I have a 3 node HA cluster of enterprise hardware which runs a small home business and a bunch of personal VM’s backed by iSCSI ZFS LUNS. It’s extremely underutilized at this point, but I’m looking to expand my usage.
I have a bit of money to spend on upgrades, and I am looking into the feasibility of procuring some GPU’s. My budget is in the neighborhood of $600-1000. The main factor is I have 3 hosts. Because I have HA (and have experimented with ProxLB, which I am not using right now) all of my VM’s are built as if they can freely migrate, and that’s been fine so far, but all my reading about adding GPU’s has left me more confused than when I started. As for starting goals, I want to add GPU transcoding to my Jellyfin instance, dedicate a GPU to immich for doing ML on my library, add a GPU to a VDI VM I use as a virtual workspace, and potentially use local language models for some development which is not yet defined.
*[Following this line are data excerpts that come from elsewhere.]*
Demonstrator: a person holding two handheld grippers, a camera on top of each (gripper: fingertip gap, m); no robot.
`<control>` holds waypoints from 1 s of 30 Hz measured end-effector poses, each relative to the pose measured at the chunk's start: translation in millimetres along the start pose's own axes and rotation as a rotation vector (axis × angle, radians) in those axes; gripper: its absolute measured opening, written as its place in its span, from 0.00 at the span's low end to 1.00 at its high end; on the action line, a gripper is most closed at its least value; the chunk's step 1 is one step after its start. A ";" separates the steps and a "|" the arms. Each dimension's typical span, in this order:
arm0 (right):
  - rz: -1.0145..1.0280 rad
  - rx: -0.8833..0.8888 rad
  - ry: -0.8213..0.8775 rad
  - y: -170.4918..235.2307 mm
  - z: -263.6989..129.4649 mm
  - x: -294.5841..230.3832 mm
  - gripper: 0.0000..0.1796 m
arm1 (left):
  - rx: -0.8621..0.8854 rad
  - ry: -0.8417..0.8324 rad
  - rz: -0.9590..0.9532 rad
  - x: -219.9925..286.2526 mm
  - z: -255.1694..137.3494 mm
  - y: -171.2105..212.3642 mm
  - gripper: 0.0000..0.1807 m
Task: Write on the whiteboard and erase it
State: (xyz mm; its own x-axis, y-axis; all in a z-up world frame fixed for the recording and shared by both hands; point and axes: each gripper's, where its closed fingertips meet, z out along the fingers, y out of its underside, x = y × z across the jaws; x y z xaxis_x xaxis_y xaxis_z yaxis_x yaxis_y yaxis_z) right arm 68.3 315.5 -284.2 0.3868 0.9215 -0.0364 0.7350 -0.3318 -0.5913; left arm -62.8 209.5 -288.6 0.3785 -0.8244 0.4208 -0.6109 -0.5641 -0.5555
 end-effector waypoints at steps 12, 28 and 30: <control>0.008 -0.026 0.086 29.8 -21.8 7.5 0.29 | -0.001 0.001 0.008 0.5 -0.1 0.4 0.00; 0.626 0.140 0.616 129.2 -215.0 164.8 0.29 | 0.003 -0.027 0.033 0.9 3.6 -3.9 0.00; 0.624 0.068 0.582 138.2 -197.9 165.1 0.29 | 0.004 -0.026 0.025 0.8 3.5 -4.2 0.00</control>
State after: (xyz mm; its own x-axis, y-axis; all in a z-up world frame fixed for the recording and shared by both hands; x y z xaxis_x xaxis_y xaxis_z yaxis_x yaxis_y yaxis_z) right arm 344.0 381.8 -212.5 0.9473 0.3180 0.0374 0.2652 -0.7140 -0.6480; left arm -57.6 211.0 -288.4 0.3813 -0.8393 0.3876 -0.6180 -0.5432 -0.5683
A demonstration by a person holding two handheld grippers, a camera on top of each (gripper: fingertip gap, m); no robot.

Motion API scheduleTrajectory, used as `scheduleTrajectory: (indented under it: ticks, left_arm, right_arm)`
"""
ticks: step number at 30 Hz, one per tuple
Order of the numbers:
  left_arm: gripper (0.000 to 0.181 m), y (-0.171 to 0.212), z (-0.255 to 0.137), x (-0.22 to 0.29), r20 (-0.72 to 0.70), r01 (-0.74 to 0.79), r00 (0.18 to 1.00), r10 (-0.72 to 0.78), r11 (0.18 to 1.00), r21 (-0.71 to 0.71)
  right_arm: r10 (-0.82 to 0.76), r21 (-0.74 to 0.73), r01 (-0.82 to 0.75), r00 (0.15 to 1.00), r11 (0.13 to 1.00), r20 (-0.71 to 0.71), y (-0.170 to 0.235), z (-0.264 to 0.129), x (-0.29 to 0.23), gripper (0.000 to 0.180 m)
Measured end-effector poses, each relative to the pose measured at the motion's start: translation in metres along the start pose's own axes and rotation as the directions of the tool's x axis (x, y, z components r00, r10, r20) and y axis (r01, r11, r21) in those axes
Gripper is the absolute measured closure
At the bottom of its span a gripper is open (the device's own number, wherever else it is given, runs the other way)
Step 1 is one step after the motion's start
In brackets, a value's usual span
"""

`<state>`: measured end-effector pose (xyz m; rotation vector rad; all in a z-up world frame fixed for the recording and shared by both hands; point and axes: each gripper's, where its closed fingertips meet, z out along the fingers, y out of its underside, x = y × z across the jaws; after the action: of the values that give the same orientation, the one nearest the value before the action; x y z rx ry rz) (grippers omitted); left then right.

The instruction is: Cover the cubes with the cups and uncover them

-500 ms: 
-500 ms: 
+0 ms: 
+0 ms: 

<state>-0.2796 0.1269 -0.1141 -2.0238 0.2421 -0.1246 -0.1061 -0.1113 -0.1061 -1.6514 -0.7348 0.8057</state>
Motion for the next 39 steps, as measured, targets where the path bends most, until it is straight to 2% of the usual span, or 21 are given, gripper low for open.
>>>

I’ve read a ton on using nvidia GPU’s with vGPU’s, but I have a lot of concerns. I do not have the funds to buy an actual vgpu license, and doing the fastapi-dls thing feels a little too unreliable to justify a large spend. A P40 would be in the budget range, but without tensor cores and with the licensing complexity I’m not sure it’s a good investment. Additionally, the documentation on how that would work with HA hasn’t clicked; I don’t even see HA mentioned here: https://pve.proxmox.com/wiki/NVIDIA_vGPU_on_Proxmox_VE . Most threads on using non-nvidia GPU’s has led me to believe it isn’t really worth it.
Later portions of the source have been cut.